From the first line to the last, give the material again exactly, without the images.
=====
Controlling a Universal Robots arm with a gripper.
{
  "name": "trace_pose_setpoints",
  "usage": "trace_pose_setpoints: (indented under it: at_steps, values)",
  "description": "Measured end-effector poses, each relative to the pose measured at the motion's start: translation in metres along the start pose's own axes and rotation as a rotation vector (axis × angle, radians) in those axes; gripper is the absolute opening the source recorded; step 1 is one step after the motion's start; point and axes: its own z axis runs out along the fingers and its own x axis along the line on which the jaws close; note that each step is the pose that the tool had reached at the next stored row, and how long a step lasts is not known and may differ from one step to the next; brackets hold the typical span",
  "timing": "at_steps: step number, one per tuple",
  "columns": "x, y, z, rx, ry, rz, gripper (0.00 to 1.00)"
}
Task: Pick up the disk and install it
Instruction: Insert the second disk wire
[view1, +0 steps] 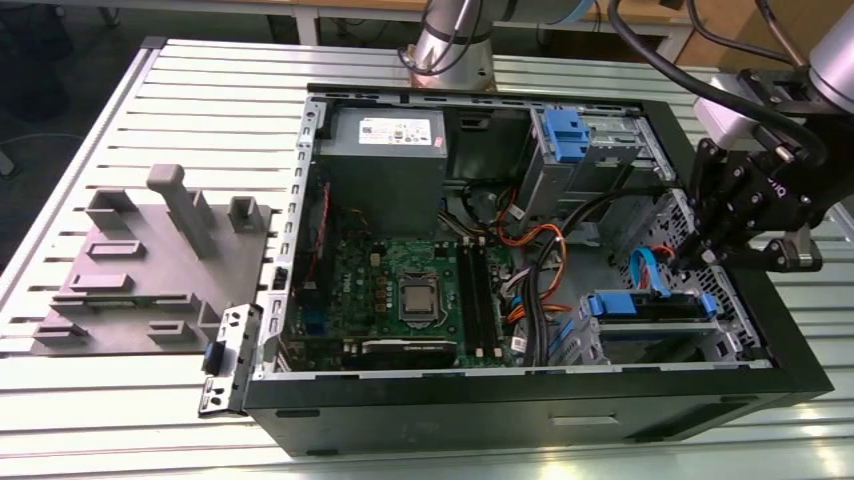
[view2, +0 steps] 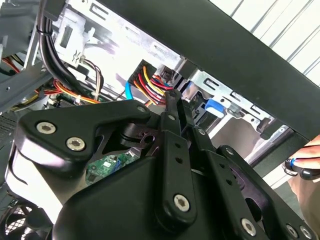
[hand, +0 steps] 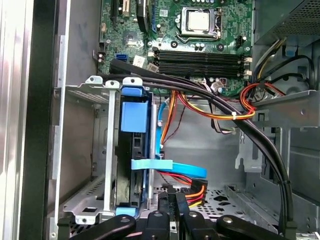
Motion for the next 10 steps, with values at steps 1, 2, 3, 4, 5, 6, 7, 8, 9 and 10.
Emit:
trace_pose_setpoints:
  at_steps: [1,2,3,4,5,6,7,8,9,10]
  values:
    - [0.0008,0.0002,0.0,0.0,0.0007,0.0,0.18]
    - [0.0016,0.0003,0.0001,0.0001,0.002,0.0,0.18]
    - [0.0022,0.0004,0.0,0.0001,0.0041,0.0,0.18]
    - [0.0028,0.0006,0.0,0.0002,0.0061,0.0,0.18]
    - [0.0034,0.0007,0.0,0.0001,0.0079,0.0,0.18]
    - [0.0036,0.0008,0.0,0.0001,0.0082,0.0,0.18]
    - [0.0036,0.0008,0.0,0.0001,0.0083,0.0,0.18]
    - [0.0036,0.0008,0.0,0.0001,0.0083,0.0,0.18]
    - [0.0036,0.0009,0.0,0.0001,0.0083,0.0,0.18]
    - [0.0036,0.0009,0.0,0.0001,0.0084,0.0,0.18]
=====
• SOLUTION TO THIS PROBLEM:
Controlling a Universal Robots arm with a gripper.
{
  "name": "trace_pose_setpoints",
  "usage": "trace_pose_setpoints: (indented under it: at_steps, values)",
  "description": "Measured end-effector poses, each relative to the pose measured at the motion's start: translation in metres along the start pose's own axes and rotation as a rotation vector (axis × angle, radians) in those axes; gripper is the absolute opening the source recorded; step 1 is one step after the motion's start; point and axes: its own z axis runs out along the fingers and its own x axis along the line on which the jaws close; note that each step is the pose that the tool had reached at the next stored row, and how long a step lasts is not known and may differ from one step to the next; brackets hold the typical span",
  "timing": "at_steps: step number, one per tuple",
  "columns": "x, y, z, rx, ry, rz, gripper (0.00 to 1.00)"
}
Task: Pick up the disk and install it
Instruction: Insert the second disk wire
[view1, +0 steps] 
[view2, +0 steps] 
[hand, +0 steps] 
Motion for the next 10 steps, with values at steps 1, 2, 3, 4, 5, 6, 7, 8, 9 and 10.
Emit:
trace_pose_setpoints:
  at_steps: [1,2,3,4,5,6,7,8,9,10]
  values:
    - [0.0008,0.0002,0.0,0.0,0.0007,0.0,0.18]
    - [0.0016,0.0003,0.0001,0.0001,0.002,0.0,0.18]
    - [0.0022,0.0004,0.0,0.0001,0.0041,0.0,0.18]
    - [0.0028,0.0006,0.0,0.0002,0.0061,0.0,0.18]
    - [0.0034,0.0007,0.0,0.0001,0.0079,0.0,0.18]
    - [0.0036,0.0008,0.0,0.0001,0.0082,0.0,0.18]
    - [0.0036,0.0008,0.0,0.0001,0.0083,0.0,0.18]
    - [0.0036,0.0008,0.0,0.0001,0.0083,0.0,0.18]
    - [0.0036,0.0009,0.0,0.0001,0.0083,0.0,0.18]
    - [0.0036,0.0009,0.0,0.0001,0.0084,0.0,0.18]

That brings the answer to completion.